#### [Entries shown]
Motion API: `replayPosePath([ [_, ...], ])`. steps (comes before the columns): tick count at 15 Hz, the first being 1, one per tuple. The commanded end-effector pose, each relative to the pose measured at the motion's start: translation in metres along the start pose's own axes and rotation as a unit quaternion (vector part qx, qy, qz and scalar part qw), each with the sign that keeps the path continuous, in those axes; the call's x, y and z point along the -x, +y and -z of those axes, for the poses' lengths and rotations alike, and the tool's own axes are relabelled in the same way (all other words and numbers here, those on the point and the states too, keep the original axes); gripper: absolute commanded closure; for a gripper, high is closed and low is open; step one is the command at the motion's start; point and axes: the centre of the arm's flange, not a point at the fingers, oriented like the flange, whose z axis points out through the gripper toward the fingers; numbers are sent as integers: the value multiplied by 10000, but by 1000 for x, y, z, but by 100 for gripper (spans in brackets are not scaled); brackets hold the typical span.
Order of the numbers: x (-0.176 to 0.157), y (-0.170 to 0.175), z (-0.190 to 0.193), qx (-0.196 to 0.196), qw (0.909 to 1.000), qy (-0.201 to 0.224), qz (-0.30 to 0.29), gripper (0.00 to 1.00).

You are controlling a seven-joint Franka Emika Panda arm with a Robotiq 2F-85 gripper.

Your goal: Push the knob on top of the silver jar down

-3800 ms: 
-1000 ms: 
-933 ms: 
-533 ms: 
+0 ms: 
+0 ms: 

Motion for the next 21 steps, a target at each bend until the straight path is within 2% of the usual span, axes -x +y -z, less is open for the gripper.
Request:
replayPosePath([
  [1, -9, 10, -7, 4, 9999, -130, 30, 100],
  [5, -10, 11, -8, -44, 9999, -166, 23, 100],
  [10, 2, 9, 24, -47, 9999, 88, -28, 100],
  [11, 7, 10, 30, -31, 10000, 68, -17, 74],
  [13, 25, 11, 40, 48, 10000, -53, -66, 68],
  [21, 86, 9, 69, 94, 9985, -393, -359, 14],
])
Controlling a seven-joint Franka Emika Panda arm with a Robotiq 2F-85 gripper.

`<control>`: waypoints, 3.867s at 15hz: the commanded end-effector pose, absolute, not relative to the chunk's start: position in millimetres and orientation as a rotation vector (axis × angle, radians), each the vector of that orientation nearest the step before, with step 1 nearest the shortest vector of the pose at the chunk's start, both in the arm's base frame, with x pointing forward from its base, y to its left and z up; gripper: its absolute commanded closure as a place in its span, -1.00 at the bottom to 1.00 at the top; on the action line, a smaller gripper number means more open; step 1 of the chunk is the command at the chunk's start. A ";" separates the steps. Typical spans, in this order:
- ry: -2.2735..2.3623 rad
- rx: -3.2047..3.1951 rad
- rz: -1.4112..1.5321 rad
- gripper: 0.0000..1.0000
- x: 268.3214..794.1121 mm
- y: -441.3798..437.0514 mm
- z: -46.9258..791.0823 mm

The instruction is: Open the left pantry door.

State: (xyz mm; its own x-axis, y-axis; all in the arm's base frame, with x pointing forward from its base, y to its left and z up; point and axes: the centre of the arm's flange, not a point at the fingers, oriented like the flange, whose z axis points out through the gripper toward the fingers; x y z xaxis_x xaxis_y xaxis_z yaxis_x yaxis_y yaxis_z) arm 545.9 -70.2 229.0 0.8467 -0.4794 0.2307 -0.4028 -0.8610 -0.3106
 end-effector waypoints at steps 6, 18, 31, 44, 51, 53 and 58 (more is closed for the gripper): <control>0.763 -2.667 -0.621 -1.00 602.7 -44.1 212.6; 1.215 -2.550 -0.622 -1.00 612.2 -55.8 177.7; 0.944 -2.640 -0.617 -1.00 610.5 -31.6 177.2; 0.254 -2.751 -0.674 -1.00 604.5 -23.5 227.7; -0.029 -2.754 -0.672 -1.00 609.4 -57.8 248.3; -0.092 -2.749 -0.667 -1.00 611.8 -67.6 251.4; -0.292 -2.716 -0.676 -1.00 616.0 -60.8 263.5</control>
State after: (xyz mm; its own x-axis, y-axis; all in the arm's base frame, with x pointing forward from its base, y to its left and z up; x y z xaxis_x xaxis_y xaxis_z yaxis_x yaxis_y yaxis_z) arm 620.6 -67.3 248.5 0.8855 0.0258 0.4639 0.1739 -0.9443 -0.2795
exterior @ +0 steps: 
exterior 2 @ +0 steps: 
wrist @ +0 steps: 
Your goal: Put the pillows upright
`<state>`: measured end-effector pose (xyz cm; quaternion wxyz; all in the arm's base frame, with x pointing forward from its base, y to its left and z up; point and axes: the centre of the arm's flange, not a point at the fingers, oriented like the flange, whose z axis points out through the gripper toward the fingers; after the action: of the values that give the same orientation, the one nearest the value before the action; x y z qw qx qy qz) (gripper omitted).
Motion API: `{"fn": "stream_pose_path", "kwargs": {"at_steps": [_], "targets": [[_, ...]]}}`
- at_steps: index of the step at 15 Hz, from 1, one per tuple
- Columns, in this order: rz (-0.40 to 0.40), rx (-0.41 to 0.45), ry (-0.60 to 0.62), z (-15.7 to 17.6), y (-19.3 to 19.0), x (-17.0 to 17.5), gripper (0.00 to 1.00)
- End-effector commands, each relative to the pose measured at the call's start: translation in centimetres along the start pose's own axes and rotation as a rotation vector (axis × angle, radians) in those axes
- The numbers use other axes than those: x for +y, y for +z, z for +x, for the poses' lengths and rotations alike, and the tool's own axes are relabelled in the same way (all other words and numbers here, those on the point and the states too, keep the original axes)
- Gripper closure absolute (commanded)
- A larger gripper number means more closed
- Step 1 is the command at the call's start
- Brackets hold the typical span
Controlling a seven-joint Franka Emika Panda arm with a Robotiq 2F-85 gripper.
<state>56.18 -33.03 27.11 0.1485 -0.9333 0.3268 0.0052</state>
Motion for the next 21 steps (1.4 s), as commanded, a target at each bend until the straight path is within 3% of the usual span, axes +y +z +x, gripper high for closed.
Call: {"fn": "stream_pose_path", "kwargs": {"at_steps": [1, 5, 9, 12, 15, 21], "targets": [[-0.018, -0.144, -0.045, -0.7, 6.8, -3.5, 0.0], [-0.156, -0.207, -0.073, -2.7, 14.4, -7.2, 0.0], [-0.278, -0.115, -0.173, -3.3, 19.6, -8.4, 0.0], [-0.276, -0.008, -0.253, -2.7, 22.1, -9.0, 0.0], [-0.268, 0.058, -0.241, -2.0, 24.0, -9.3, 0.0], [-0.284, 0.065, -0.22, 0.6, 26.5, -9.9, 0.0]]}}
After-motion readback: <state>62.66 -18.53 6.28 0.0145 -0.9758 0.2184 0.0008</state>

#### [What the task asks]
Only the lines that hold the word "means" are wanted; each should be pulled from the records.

#### [Answer for this exercise]
`<control>`: waypoints, 3.867s at 15hz: the commanded end-effector pose, absolute, not relative to the chunk's start: position in millimetres and orientation as a rotation vector (axis × angle, radians), each the vector of that orientation nearest the step before, with step 1 nearest the shortest vector of the pose at the chunk's start, both in the arm's base frame, with x pointing forward from its base, y to its left and z up; gripper: its absolute commanded closure as a place in its span, -1.00 at the bottom to 1.00 at the top; on the action line, a smaller gripper number means more open; step 1 of the chunk is the command at the chunk's start. A ";" separates the steps. Typical spans, in this order:
- A larger gripper number means more closed

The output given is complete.